Sunday, May 22, 2011
Hogueras
Amarse y no tocarse tiene que ser una de las mayores atrocidades del mundo. El lenguaje del amor es el cuerpo. Se puede amar desde la distancia, incluso desde la imposibilidad, pero la ambición, la promesa del que ama es siempre la misma: atravesar un cuerpo, instalarse en un lugar que queda dentro de una piel.
Camino por el mall tocando unas manos, una boca, un cuello perfectísimo. Y mientras tanto, estos dos bellos se miran y no se tocan. Hacen una pareja hermosa pero no sé bien por qué lo digo; si porque el paso de uno quiere completar el del otro. O porque se les ve -no sé dónde ni exactamente cómo- una pequeña promesa de futuro, una esperanza de que este hoy andar juntos por el mall, uno cargando como siempre pasa algunas bolsas del otro, es el ensayo de un andar más amplio, más complejo y arduo. Pero andar, al fin (ese es el fin).

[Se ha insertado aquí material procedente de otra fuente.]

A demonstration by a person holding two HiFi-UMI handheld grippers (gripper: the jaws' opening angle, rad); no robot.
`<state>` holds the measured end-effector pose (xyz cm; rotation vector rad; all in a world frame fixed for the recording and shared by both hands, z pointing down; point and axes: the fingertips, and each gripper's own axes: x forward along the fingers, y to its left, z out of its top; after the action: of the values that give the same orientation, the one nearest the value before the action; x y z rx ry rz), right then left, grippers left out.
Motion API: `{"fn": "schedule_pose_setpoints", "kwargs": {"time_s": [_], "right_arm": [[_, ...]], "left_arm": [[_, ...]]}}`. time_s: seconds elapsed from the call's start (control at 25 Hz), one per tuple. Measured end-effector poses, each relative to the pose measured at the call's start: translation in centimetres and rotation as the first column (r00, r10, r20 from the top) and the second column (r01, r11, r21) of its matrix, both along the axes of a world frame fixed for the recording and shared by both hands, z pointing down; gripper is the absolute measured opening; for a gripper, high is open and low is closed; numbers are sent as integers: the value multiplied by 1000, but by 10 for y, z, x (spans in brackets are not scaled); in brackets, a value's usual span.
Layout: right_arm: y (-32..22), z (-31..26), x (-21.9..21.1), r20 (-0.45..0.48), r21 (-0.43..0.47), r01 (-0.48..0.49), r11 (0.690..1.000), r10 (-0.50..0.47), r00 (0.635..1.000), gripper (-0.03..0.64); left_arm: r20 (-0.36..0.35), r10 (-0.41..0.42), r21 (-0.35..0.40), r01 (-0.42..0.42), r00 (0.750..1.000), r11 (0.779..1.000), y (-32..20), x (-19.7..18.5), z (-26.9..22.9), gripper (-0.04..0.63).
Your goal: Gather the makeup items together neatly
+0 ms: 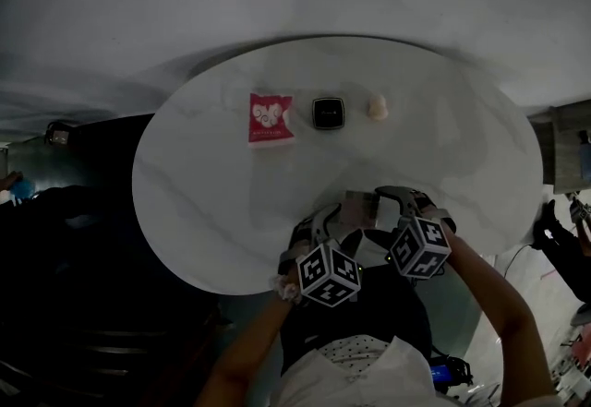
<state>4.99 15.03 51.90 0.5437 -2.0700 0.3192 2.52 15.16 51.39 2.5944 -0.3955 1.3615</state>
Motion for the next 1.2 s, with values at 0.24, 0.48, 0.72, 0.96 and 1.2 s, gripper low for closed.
{"fn": "schedule_pose_setpoints", "kwargs": {"time_s": [0.24,0.48,0.72,0.96,1.2], "right_arm": [[-16,-9,7,-21,6,-16,1000,16,1000,391],[-29,-16,15,-21,21,-67,997,68,997,391],[-36,-21,32,-34,38,-80,996,82,996,391],[-46,-28,57,-34,41,-56,998,57,998,391],[-60,-31,87,-35,43,-4,999,5,999,391]], "left_arm": [[-35,18,11,-18,999,1000,-17,7,-9,318],[-46,59,33,-58,997,998,-31,15,-18,316],[-51,71,40,-69,996,997,-38,32,-23,316],[-57,42,46,-39,997,998,-47,57,-31,316],[-55,-6,52,9,998,999,-60,87,-34,316]]}}
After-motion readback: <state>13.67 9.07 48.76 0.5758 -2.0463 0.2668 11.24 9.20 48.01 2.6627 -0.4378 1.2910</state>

Yo los miro, con una curiosidad que tal vez raye en lo incorrecto. Hay parejas de todo tipo que me provocan mucha curiosidad. Pero de ésta me provoca lo que no se dicen a viva voz; y todo ese recorrido del no tocarse.
Él mira al otro que se prueba un suéter y yo lo miro a él, porque le brillan los ojos como nunca he visto cosa igual. Y la sonrisa es tan monumental, tan llena de esa luz que es líquido en los ojos, que una sabe también que se ríe por un sinfín de cosas más. Es para comérselo a besos. El otro, con su suéter, lo sabe. Se sonríe mucho también pero muy por lo bajo, casi con un poco de vergüenza; como quien encuentra mucho más de lo que buscaba. Como quien sabe también que podría “morir de sed junto a la fuente”, como el poema de Guillén.
En su transacción amorosa hay, omnipresente, una prohibición de siglos y siglos. Pienso en eso. En todos los hombres igualmente bellos que fueron quemados vivos por practicar el lenguaje del amor. A escondidas. Y pienso en la infamia de los escondites que, cientos de años después, siguen salvando de la hoguera a tantos amores.